Estimated reading time: 9 minute(s)
Originally published 6.19.11
This is an old school photo of my mother, Mavis Jackson, with my father Joe McCray, Jr. that I scanned. They look so happy!
This time last year, I was extremely depressed on Father’s Day because I was coping with the truth that I had discovered via a DNA test that was taken September 2009.
For those who just started reading my blogs, as a birthday gift to me and my mother, I decided to discover the truth as to who my biological father is. Due to my mother’s circumstances surrounding my birth, I had two men as possibilities. One man, Joe McCray, had been deceased since 1988 and the other one, Earl Rideaux, was alive somewhere in Houston. I chose to find Earl and ask him to take the DNA test if he would agree. See, Earl was the one I was told all along was my biological father.
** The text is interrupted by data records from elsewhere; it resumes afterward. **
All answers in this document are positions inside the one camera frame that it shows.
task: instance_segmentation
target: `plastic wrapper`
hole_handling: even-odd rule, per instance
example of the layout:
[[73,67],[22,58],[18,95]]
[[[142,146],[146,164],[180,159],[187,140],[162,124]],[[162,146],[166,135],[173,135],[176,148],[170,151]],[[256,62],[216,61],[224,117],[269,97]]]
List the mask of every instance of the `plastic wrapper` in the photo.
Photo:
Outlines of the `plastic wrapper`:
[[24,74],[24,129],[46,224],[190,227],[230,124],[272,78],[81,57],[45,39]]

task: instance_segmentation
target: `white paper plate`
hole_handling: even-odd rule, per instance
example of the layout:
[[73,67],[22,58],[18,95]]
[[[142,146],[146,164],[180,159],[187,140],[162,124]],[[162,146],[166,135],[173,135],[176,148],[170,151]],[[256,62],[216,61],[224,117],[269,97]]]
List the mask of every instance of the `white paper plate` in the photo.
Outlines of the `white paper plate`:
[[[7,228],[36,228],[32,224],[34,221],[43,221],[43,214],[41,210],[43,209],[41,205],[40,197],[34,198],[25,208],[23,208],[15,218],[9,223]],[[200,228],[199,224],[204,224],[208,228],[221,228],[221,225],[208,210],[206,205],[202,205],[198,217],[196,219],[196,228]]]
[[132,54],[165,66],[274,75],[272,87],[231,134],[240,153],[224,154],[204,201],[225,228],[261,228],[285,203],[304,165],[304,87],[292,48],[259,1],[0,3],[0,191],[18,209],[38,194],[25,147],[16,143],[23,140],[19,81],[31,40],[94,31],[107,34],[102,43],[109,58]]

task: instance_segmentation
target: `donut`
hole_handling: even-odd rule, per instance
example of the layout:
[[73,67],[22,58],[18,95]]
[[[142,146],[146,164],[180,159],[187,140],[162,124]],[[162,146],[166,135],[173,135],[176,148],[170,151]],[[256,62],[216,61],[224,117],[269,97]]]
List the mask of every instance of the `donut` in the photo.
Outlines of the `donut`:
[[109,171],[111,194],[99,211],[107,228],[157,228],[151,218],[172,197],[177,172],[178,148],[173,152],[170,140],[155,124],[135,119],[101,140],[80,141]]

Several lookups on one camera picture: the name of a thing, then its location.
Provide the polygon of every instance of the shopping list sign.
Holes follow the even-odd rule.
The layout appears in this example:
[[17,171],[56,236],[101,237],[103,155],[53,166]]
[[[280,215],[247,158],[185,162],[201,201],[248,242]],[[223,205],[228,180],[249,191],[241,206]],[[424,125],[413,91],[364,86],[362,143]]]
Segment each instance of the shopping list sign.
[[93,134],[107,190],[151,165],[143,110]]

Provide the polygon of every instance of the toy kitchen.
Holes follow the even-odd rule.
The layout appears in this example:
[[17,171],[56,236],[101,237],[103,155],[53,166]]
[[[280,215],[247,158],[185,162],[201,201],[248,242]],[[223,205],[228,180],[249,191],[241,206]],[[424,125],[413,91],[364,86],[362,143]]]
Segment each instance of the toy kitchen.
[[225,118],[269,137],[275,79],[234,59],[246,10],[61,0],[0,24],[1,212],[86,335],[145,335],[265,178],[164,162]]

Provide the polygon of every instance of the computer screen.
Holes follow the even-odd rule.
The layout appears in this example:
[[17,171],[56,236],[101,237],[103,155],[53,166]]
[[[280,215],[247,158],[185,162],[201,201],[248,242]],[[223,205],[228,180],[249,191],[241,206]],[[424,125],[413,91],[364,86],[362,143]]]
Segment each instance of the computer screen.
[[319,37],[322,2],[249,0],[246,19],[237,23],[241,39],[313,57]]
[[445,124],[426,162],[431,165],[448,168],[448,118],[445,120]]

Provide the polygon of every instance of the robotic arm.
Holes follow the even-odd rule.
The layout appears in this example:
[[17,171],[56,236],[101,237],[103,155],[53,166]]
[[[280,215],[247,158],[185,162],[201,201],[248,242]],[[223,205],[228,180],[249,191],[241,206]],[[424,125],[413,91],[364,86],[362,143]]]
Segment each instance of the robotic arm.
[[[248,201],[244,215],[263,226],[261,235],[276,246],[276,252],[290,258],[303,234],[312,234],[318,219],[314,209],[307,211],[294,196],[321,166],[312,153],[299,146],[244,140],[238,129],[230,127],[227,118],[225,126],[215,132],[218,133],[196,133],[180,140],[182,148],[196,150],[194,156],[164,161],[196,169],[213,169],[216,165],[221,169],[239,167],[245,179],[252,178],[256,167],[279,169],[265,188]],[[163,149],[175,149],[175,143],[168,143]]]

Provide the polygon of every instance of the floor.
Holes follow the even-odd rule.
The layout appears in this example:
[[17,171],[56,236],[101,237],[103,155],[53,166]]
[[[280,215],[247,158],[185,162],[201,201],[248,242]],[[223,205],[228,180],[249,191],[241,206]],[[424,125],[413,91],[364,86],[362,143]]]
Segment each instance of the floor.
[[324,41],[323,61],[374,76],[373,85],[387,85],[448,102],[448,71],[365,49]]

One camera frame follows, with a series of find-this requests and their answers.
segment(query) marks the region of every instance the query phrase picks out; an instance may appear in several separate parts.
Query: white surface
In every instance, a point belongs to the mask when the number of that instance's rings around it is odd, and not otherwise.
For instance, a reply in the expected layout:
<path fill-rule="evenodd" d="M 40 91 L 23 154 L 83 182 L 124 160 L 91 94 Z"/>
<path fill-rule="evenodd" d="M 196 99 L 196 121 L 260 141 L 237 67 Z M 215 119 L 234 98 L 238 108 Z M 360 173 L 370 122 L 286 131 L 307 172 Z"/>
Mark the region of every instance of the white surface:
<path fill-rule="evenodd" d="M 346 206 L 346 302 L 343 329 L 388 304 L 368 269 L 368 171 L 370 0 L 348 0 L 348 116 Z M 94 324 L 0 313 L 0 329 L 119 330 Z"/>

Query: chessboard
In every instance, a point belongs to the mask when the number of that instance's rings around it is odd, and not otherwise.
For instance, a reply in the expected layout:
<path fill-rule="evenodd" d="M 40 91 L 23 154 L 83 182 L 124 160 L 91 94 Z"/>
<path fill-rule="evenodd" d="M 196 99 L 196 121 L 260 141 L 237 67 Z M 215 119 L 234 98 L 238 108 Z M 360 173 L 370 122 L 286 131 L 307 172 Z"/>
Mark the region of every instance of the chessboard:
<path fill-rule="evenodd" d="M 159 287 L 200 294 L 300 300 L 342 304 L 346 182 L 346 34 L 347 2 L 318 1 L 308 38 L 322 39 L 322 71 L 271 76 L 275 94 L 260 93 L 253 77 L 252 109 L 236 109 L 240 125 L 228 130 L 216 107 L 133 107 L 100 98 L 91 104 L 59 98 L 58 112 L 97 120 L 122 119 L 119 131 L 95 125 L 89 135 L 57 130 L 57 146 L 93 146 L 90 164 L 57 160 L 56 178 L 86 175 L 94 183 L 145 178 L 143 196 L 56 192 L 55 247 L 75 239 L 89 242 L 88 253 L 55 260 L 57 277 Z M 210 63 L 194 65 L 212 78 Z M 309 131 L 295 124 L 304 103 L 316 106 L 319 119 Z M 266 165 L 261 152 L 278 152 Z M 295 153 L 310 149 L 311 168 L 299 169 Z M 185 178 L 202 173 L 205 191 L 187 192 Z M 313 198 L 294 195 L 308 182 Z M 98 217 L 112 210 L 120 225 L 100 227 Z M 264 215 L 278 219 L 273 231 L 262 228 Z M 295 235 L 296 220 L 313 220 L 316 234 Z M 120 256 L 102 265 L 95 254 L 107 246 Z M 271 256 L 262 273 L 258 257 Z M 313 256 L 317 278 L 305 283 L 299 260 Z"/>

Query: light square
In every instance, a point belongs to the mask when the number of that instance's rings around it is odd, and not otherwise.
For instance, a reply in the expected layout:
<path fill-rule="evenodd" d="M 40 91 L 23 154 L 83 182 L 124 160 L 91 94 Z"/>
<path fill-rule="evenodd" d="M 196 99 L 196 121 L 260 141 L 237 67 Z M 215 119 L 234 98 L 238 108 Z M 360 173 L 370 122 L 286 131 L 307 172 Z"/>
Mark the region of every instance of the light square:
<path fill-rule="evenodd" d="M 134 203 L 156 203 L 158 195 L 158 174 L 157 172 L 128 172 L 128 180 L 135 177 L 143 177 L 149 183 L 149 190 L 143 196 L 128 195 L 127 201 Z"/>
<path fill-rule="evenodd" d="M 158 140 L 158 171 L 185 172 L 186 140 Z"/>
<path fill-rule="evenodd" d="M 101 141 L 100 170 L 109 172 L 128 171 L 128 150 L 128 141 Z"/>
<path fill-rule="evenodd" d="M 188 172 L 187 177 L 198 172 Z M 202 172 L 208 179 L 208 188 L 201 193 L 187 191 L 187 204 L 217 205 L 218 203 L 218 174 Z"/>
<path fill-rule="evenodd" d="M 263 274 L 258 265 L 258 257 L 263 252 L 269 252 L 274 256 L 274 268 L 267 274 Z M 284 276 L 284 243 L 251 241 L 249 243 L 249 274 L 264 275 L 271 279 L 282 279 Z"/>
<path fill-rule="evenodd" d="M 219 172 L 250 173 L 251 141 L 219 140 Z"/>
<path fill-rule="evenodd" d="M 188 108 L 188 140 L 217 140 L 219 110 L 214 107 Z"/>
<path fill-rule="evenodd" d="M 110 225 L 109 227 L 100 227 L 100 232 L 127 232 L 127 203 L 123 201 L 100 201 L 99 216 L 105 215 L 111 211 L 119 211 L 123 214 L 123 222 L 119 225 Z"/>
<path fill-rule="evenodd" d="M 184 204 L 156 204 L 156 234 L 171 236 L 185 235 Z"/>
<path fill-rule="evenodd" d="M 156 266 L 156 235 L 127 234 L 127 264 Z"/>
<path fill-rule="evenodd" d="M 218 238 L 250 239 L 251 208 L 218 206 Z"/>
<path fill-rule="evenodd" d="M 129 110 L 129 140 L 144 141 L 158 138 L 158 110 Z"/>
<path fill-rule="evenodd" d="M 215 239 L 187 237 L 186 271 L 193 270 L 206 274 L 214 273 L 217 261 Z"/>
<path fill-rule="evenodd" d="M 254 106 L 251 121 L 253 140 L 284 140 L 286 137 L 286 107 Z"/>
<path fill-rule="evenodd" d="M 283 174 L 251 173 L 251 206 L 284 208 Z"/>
But my mother confessed to me ten years ago that she was honestly unsure.
The days leading up to the DNA test, I prayed that it would be him. Then, regardless of his shortcomings in the past, I would have a chance to have a father-son relationship. We took the test on Sept. 17 of that year and the results came back Sept. 22 as 0% probability. I was crushed and so was Earl.
So at that moment I had to face reality. The man that God used to bring me to birth is dead, yet, he lives in me and through me. Interestingly, Joe McCray had been a part of my life when I was a little boy but I was told he was my “Godfather.†So I have fond memories of him, but never knew he was my real dad. My mother didn’t either, however she is elated that we have closure to that question.

(R to L) Aunt Marilyn, Uncle Larry, Grandmother (mother’s side), Me, my Mother and Uncle Curly reuniting!
I went through a slight depression about it but my journey didn’t stop there!
Last June, I obtained my father’s death certificate, did extensive research at the library, and gained help from others which led me to July 4, 2010—the day I found my dad’s two living brothers and sister. Since that time I have been bonding with Uncle Larry, Uncle Curly, Aunt Marilyn, my cousin Mickey and meeting more family members. It has been unreal and a blessing. I even went to a Houston Rockets game with one of them and I felt like a little nephew for real—even though I’m 32 years old. (smile)
Last September I visited my dad’s gravesite for the first time ever. It was emotionally painful and I couldn’t stay long. Since that time I’ve had people to help me to relieve aspects of the mental weight connected to that lost and I feel happier today about it all.
To mark the anniversary of my dad’s birth, I hosted a family gathering this February to bring together my dad’s and mother’s families for a heartfelt reunion.
I no longer will have a fatherless Father’s Day, because today I get to visit with my two uncles, through whom my father lives every day. He lives through me also.
Anything is possible.
Happy Father’s Day!
P.S.-I am finishing a book about this entire experience and God-Willing it is releasing in September.